(607.1) Autonomic Responses to Acute Hyperoxia are Impaired in Patients with Peripheral Artery Disease

Poster Board Number: E526

Jian Cui (Pennsylvania State University College of Medicine), Urs Leuenberger (Pennsylvania State University College of Medicine), Faisal Aziz (Pennsylvania State University College of Medicine), Jonathan Luck (Pennsylvania State University College of Medicine), Jonathan Stavres (Pennsylvania State University College of Medicine), Danielle Kim (Pennsylvania State University College of Medicine), Zhaohui Gao (Pennsylvania State University College of Medicine), Cheryl Blaha (Pennsylvania State University College of Medicine), Aimee Cauffman (Pennsylvania State University College of Medicine), Lawrence Sinoway (Pennsylvania State University College of Medicine)

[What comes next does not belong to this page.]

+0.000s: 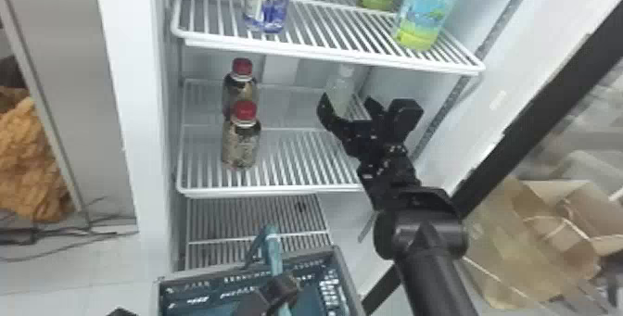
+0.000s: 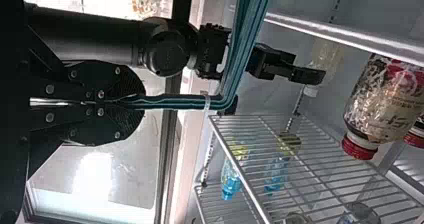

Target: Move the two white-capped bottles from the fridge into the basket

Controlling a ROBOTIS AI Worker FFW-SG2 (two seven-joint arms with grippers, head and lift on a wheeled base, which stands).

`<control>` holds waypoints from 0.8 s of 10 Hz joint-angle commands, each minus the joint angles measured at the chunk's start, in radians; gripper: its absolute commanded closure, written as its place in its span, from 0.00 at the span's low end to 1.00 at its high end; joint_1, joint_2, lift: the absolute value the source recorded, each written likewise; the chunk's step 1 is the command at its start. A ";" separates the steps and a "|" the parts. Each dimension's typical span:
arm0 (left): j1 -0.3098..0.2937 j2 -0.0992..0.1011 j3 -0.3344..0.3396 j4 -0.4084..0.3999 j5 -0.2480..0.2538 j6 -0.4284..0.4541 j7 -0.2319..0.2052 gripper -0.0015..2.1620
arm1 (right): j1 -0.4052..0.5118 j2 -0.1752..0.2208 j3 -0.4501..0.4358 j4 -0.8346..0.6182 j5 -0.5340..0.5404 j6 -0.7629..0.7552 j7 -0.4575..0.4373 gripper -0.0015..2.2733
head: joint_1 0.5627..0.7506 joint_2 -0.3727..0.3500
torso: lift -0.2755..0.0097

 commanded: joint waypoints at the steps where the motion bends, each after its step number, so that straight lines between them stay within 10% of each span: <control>1: 0.000 0.001 0.000 0.000 0.000 0.000 0.000 0.52 | -0.019 -0.002 0.016 0.022 -0.001 0.014 -0.007 0.04 | 0.70 0.03 | 0.05; 8: 0.000 -0.002 0.000 0.000 0.002 -0.002 0.000 0.52 | -0.091 -0.002 0.034 0.133 0.003 0.009 -0.038 0.05 | 0.70 0.03 | 0.05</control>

Prior reports suggest that oxidative stress plays an important role in the development of atherosclerotic diseases such as peripheral artery disease (PAD). The effects of acute hyperoxia, an important acute oxidative stressor, on autonomic function have not been well studied in PAD. We hypothesized that the autonomic responses to acute hyperoxia would be impaired in PAD. We studied 17 patients with PAD (12M, 5F, 67 ± 2 yrs) and 15 healthy controls (10M, 5F, 65 ± 2 yrs). The ankle-brachial indexes in the patients were 0.57 ± 0.03 in the most affected leg and 0.77 ± 0.04 in the less affected leg, respectively. Beat-by-beat heart rate (HR, from ECG) and blood pressure (BP, with Finometer) were recorded for 10 min under normoxic resting conditions and during 5-min hyperoxia (100% oxygen) as an acute oxidative stress test. HR variability (HRV) was calculated and cardiac baroreflex sensitivity (BRS) was estimated with the sequence technique. Under resting conditions, mean HR and mean arterial pressure (MAP) were not significantly different between the groups.  Resting values of the root mean square of successive differences between normal heartbeats (RMSSD, a HRV index for parasympathetic activity; 14.1 ± 1.0 vs. 19.8 ± 2.2 ms, P = 0.032) and cardiac BRS (6.43 ± 0.78 vs. 14.86 ± 2.56 ms/mmHg, P = 0.001) were significantly lower in PAD than in healthy controls. Hyperoxia lowered HR in both groups and raised MAP only in patients with PAD. During hyperoxia both HR and MAP were significantly higher in PAD than in controls.  Hyperoxia induced an increase in RMSSD and the high frequency (HF) component of HRV (another index for parasympathetic activity) in healthy subjects. However, during hyperoxia no increase in parasympathetic activity was observed in PAD. Both RMSSD and the HF component of the whole trial (i.e. baseline and hyperoxia) in PAD were lower than those in healthy control subjects. Hyperoxia did not induce changes in cardiac BRS in either group, while cardiac BRS of the whole trial in PAD was lower than that in healthy controls. These data suggest that resting parasympathetic activity and cardiac baroreflex function are impaired in PAD. Moreover, the autonomic response to acute oxidative stress (i.e. an increase in parasympathetic activity) is also impaired in PAD. Further studies are needed to examine if antioxidant agents can improve autonomic function in PAD.

Supported by National Institutes of Health Grants P01 HL134609, MPI R01 HL141198 and UL1 TR002014.